▶ Problem requirements:
Which of the lines below include the word "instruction"? Pull each one out.

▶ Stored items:
===============

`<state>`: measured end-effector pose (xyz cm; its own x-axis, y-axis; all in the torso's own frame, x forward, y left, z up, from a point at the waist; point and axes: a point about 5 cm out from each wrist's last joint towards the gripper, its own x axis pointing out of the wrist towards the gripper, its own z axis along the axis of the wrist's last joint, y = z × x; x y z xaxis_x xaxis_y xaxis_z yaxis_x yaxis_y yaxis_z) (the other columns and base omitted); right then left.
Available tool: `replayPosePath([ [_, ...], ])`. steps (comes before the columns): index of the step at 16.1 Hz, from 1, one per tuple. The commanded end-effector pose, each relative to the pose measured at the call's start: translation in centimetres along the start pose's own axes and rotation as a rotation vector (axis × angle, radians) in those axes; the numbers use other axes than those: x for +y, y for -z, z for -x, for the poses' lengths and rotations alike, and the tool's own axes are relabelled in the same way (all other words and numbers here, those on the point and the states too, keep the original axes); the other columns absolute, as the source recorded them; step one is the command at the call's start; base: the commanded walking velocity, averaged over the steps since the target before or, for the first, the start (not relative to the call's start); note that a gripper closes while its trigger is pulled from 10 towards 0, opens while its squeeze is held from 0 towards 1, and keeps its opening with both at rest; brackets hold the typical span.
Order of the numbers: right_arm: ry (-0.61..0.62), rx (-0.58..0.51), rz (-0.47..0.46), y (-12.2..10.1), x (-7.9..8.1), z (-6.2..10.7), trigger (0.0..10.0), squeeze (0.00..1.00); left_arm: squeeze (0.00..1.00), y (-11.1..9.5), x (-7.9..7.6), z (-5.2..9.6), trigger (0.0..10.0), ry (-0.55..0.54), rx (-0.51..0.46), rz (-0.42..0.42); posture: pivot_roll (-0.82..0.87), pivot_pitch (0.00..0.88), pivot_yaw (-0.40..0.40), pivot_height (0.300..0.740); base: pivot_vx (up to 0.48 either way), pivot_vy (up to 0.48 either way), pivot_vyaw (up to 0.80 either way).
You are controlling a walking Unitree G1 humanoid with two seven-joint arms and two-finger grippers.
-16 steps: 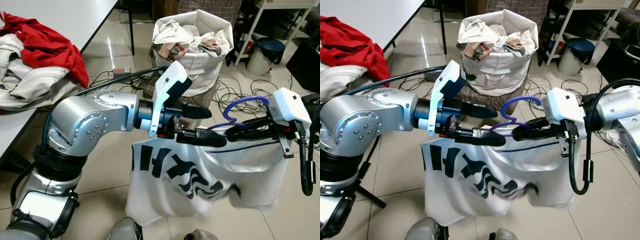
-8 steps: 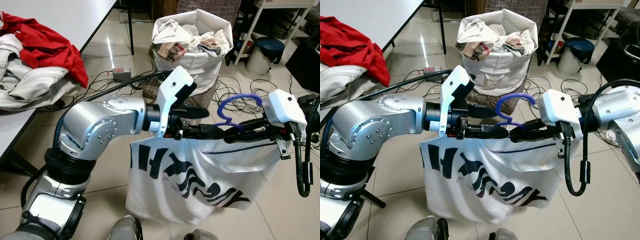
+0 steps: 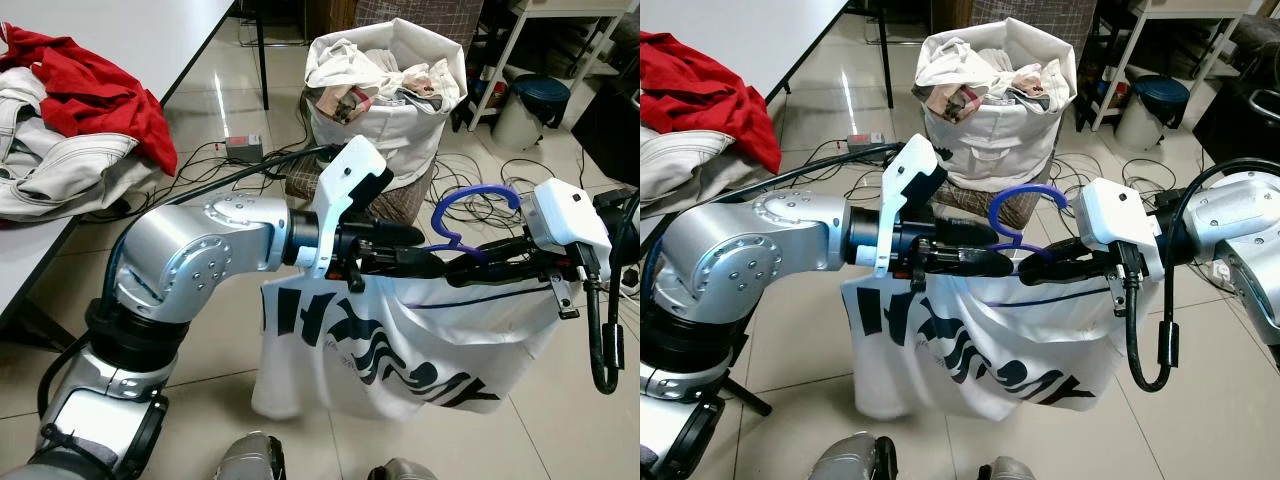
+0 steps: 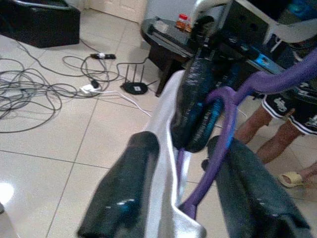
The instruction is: Hang hanger
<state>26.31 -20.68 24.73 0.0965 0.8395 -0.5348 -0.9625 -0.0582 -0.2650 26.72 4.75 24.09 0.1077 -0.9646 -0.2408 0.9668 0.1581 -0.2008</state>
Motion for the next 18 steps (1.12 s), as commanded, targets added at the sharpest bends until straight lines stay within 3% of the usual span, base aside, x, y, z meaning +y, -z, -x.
replayPosePath([
  [1,0.014,-0.013,0.062,-1.3,-0.3,0.6,10.0,0.00,0.00,0.5,0.0,0.3,0.0,-0.004,0.023,0.021,-0.08,0.060,-0.023,0.740,0.000,0.000,0.00],
  [6,0.024,-0.015,0.033,-1.4,-0.6,0.9,10.0,0.00,0.00,0.5,0.5,0.5,0.0,-0.030,0.020,0.031,-0.08,0.061,-0.023,0.740,0.000,0.000,0.00],
  [7,0.031,-0.019,0.026,-1.4,-0.7,0.9,10.0,0.18,0.00,0.4,0.8,0.7,0.0,-0.047,0.012,0.035,-0.08,0.061,-0.023,0.740,0.000,0.000,0.00],
  [8,0.051,-0.016,0.030,-1.4,-1.0,1.0,10.0,0.62,0.00,0.4,1.1,0.7,0.0,-0.066,0.009,0.034,-0.08,0.061,-0.025,0.740,0.000,0.000,0.00],
  [9,0.066,-0.014,0.034,-1.4,-1.2,1.1,10.0,1.00,0.00,0.4,1.2,0.8,0.0,-0.072,0.008,0.034,-0.08,0.061,-0.026,0.740,0.000,0.000,0.00],
  [17,0.102,-0.028,0.043,-1.7,-1.7,1.4,10.0,1.00,0.00,-0.2,1.6,1.2,0.0,-0.074,-0.036,0.021,-0.08,0.059,-0.028,0.740,0.000,0.000,0.00],
  [18,0.129,-0.030,0.053,-1.8,-1.9,1.7,10.0,0.00,0.00,-0.2,1.7,1.3,0.0,-0.073,-0.038,0.016,-0.08,0.059,-0.028,0.740,0.000,0.000,0.00],
])
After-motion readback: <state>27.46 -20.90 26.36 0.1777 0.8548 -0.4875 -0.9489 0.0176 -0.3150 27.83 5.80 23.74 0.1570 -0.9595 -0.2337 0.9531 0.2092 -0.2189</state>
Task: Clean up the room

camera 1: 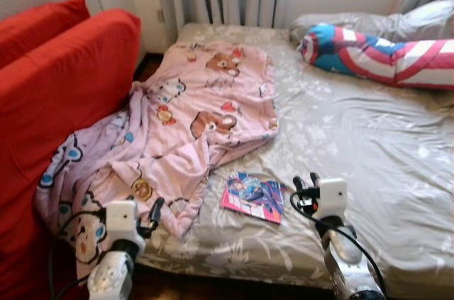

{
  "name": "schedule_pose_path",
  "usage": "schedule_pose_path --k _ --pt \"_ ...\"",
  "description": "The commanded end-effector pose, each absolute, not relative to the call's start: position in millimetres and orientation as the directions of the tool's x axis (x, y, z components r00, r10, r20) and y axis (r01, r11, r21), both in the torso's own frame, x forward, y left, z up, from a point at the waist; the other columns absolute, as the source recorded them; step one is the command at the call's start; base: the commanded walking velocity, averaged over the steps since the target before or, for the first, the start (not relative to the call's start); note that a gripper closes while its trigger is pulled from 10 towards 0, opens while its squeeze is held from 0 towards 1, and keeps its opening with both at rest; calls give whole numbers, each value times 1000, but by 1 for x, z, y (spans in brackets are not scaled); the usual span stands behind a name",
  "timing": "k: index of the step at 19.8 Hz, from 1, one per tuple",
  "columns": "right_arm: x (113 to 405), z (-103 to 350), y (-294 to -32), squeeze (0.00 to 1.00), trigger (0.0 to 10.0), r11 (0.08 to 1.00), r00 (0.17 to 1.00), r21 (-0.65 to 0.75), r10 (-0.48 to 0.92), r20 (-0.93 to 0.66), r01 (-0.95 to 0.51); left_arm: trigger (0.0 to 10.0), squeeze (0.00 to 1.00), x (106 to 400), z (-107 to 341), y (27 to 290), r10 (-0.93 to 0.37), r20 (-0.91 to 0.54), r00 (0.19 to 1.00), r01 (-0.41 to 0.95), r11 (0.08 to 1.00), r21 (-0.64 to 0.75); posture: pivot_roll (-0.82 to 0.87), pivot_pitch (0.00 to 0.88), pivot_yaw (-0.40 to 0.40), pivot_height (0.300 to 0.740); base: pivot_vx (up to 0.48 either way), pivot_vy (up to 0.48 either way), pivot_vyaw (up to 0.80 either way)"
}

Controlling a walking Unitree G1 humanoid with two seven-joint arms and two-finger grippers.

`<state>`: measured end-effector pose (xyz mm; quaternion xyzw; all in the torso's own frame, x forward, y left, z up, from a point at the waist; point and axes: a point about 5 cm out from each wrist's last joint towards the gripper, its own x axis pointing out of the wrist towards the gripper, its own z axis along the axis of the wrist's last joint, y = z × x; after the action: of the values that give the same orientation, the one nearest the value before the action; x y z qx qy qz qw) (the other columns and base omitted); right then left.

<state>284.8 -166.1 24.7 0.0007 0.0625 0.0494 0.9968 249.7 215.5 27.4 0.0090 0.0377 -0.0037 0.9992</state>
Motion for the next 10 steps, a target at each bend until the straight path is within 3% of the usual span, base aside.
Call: schedule_pose_path --k 1,4,10 --pt "289 31 -165 0 10000 996 991 35 82 -102 -79 10000 0 256 40 213 -26 -33 999 26 1000 3 -10 75 -25 740 0 0 0" --pt "295 34 -156 0 10000 989 984 -40 136 -112 -141 10000 0 266 43 207 -56 -46 997 55 998 -22 -6 57 -26 740 0 0 0" --pt "287 23 -159 0 10000 990 978 -57 120 -171 -131 10000 0 260 39 201 -49 -77 996 45 998 -52 -14 43 -24 730 0 0 0"
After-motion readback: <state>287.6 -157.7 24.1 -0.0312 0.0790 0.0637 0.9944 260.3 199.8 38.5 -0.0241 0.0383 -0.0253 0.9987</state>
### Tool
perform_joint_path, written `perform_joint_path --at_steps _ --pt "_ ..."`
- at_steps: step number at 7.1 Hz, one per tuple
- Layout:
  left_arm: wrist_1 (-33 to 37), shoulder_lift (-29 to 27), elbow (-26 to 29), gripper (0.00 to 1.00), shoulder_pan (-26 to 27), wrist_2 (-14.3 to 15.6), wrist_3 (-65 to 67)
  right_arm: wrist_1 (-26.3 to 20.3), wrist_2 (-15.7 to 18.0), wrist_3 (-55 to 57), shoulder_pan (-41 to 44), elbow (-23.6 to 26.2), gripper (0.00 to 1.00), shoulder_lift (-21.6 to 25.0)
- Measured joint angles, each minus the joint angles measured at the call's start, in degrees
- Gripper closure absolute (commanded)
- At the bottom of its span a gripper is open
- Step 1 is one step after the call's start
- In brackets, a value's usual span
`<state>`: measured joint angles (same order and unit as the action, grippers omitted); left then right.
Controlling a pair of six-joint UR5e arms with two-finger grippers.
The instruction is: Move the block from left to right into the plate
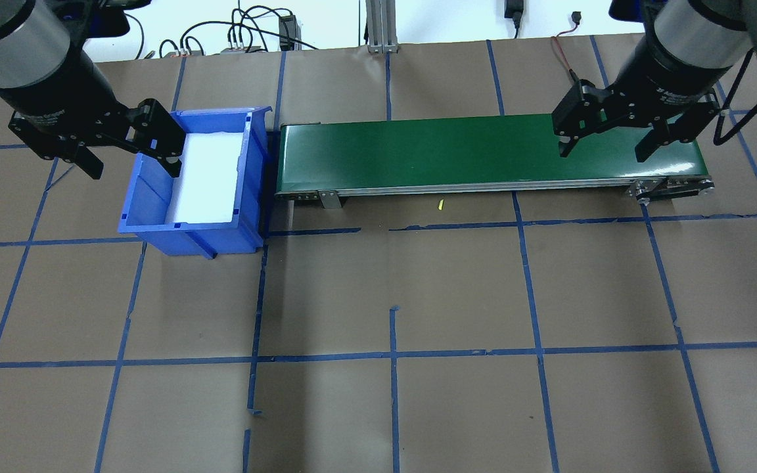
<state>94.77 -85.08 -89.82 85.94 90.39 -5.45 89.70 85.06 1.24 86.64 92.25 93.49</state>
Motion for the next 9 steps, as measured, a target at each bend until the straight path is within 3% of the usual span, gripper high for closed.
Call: perform_joint_path --at_steps 9 --pt "0.37 0.0 0.02 0.0 0.0 0.15 0.2 -2.43 3.44 3.63 3.44 0.56 0.0 -0.65"
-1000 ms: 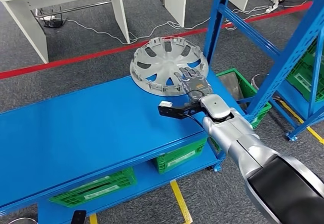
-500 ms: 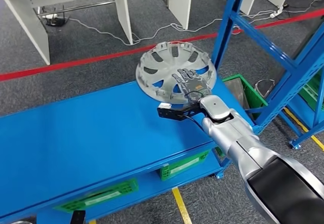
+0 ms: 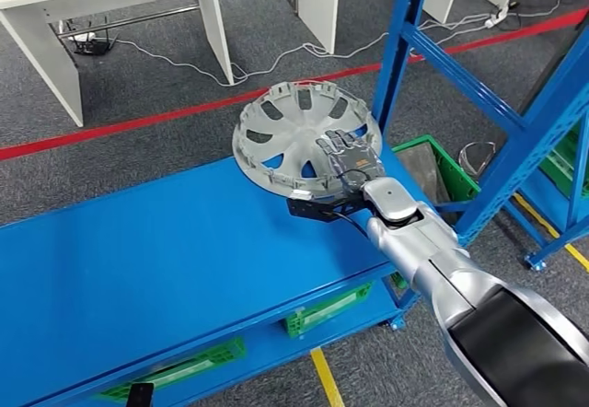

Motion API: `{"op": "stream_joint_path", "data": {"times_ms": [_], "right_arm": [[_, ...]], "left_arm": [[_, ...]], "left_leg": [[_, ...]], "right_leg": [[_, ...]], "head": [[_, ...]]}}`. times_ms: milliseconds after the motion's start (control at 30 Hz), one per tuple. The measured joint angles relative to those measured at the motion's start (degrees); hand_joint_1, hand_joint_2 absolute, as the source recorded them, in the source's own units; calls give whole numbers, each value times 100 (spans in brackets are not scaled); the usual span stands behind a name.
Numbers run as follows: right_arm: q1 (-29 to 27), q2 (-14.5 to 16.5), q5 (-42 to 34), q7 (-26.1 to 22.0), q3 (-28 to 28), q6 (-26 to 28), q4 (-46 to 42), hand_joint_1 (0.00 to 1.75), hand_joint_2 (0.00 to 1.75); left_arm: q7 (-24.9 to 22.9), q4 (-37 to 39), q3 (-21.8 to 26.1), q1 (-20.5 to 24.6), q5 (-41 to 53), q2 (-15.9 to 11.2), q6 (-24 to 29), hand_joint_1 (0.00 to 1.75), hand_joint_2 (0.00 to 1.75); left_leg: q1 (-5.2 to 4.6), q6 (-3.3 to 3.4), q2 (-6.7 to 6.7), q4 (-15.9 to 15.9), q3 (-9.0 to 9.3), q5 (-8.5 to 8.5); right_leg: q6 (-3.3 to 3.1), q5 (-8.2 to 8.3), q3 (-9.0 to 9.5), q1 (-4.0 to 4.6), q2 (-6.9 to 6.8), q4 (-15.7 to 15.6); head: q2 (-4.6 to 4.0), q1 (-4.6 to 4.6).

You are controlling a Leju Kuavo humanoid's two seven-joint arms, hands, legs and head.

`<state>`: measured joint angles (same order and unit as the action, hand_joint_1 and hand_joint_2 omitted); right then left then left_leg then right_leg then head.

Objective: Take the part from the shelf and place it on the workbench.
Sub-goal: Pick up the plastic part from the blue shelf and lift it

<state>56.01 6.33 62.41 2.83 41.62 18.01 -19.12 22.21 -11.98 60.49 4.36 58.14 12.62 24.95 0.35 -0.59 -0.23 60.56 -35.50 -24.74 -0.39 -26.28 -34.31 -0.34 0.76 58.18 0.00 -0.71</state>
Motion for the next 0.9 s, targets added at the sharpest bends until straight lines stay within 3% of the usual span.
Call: {"op": "stream_joint_path", "data": {"times_ms": [167,233,300,333,367,400,467,533,633,700,833,867,900], "right_arm": [[4,1,9,-3,-4,-10,-2,0,175],[18,1,11,-5,-6,-17,-3,0,175],[10,1,14,-5,-7,-42,0,0,175],[-6,1,15,-5,-6,-60,3,0,175],[-21,1,18,-6,-5,-79,6,0,175],[-29,1,20,-7,-5,-94,9,0,175],[-18,1,23,-8,-4,-116,13,0,175],[9,11,28,-9,-3,-160,13,0,175],[21,33,36,-16,-2,-221,21,0,175],[29,40,37,-17,-2,-227,25,0,175],[29,55,36,-6,-2,-309,38,0,175],[27,55,34,4,-2,-369,46,0,175],[27,55,33,29,-2,-446,55,0,175]], "left_arm": [[21,0,25,6,-34,5,22,0,0],[21,0,34,17,-47,9,23,0,0],[8,0,44,26,-58,12,25,0,0],[-2,0,48,25,-60,13,26,0,0],[-11,0,50,25,-61,13,28,0,0],[-19,0,52,24,-61,13,29,0,0],[-28,0,57,24,-61,18,29,0,0],[-39,0,60,29,-60,25,29,0,0],[-60,0,61,31,-59,34,30,0,0],[-63,0,63,30,-59,37,32,0,0],[-69,0,64,27,-59,32,31,0,0],[-73,0,65,24,-58,32,30,0,0],[-76,0,66,22,-58,32,29,0,0]], "left_leg": [[-3,133,-5,-238,81,-34],[17,191,2,-269,118,-23],[14,223,6,-266,122,-31],[13,229,7,-265,125,-36],[11,235,5,-263,131,-43],[9,234,1,-260,141,-51],[3,213,-8,-251,168,-78],[-19,163,-9,-233,169,-104],[-26,79,-2,-240,159,-115],[-18,11,3,-84,111,-245],[14,-95,5,1214,-470,-841],[19,-107,6,1368,-553,-837],[25,-112,6,1296,-534,-719]], "right_leg": [[141,-54,-77,1,-13,40],[189,-289,-291,-5,-24,464],[217,-591,-685,-10,-28,1240],[224,-653,-851,-13,-28,1528],[224,-614,-927,-14,-29,1623],[215,-467,-886,-15,-29,1483],[172,-60,-551,-12,-36,733],[129,124,-233,3,-42,120],[71,109,-145,9,-33,-13],[20,118,-113,-17,-33,-50],[-33,101,-73,-31,-41,-62],[-33,97,-69,-31,-39,-59],[-29,90,-63,-32,-36,-54]], "head": [[0,15],[0,33],[0,46],[0,44],[0,46],[0,46],[0,47],[0,41],[0,39],[0,27],[0,5],[0,5],[0,4]]}}
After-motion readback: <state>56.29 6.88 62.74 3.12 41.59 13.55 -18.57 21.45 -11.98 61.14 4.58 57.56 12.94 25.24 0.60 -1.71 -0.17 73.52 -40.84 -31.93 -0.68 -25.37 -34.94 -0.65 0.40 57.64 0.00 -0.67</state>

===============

▶ Worked solution:
The instruction is: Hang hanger
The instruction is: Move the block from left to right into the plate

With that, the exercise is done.